> Exercise
What is the number of lines below that include "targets"? Give that number alone.

#### The records ####

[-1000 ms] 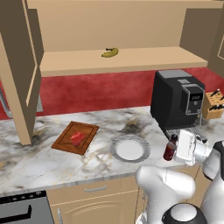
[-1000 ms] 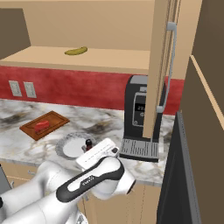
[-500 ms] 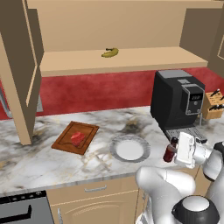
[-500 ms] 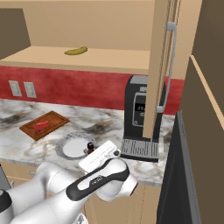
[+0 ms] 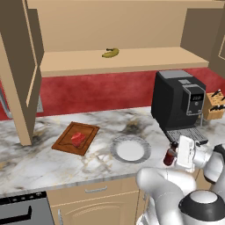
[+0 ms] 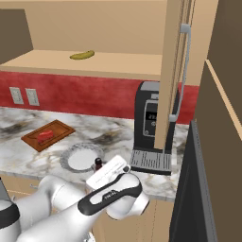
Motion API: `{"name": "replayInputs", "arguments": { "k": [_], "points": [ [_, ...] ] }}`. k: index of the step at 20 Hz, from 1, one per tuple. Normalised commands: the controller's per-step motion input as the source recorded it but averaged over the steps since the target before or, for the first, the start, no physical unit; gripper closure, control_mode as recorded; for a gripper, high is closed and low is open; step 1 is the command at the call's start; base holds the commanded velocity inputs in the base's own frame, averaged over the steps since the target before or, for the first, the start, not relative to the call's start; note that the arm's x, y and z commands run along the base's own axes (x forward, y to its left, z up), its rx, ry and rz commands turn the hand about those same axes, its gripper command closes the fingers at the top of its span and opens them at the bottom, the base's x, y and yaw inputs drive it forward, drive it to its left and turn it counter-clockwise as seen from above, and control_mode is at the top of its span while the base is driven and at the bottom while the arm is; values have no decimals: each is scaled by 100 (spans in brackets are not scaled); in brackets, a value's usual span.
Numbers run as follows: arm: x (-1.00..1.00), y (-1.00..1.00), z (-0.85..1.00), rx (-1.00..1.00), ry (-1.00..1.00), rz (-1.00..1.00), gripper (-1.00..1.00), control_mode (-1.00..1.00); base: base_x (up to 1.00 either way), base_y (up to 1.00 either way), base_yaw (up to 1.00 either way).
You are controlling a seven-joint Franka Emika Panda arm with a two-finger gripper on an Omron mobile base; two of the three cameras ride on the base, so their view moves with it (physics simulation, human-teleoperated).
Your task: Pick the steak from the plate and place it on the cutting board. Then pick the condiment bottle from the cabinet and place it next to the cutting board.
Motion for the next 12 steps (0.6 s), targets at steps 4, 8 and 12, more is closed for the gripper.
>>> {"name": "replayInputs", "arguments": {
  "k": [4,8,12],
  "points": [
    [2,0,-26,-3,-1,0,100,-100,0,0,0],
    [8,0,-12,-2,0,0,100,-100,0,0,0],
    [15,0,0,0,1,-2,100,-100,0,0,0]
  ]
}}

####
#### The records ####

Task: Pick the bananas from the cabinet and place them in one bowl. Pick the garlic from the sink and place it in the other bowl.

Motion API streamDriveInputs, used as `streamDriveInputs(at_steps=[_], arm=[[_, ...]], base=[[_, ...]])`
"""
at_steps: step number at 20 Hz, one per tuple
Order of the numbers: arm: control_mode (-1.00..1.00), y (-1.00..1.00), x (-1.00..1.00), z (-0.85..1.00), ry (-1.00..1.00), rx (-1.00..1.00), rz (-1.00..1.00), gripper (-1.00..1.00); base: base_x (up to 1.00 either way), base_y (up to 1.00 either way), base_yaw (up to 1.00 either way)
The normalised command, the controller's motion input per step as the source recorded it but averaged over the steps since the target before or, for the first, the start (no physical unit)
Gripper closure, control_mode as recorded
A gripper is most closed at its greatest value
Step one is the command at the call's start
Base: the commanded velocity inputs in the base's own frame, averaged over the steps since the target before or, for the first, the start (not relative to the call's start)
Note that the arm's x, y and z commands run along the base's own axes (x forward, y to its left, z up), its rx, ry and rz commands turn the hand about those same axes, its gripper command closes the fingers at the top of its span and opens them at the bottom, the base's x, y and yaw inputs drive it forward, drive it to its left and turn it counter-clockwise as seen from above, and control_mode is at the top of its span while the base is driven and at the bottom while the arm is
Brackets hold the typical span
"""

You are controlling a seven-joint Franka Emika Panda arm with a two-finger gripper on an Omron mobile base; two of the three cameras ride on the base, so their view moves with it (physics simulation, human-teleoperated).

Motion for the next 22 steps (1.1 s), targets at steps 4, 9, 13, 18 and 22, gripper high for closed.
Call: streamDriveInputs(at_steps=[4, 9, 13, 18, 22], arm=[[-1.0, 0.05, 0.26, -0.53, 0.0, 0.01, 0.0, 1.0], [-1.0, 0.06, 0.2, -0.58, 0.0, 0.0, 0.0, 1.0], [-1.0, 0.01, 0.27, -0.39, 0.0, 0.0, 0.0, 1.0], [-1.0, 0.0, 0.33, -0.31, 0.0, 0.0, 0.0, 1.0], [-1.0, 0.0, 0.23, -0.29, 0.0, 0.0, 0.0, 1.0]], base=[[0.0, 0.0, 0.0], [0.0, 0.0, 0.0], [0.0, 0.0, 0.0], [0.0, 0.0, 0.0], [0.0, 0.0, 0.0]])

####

> Finished exercise
2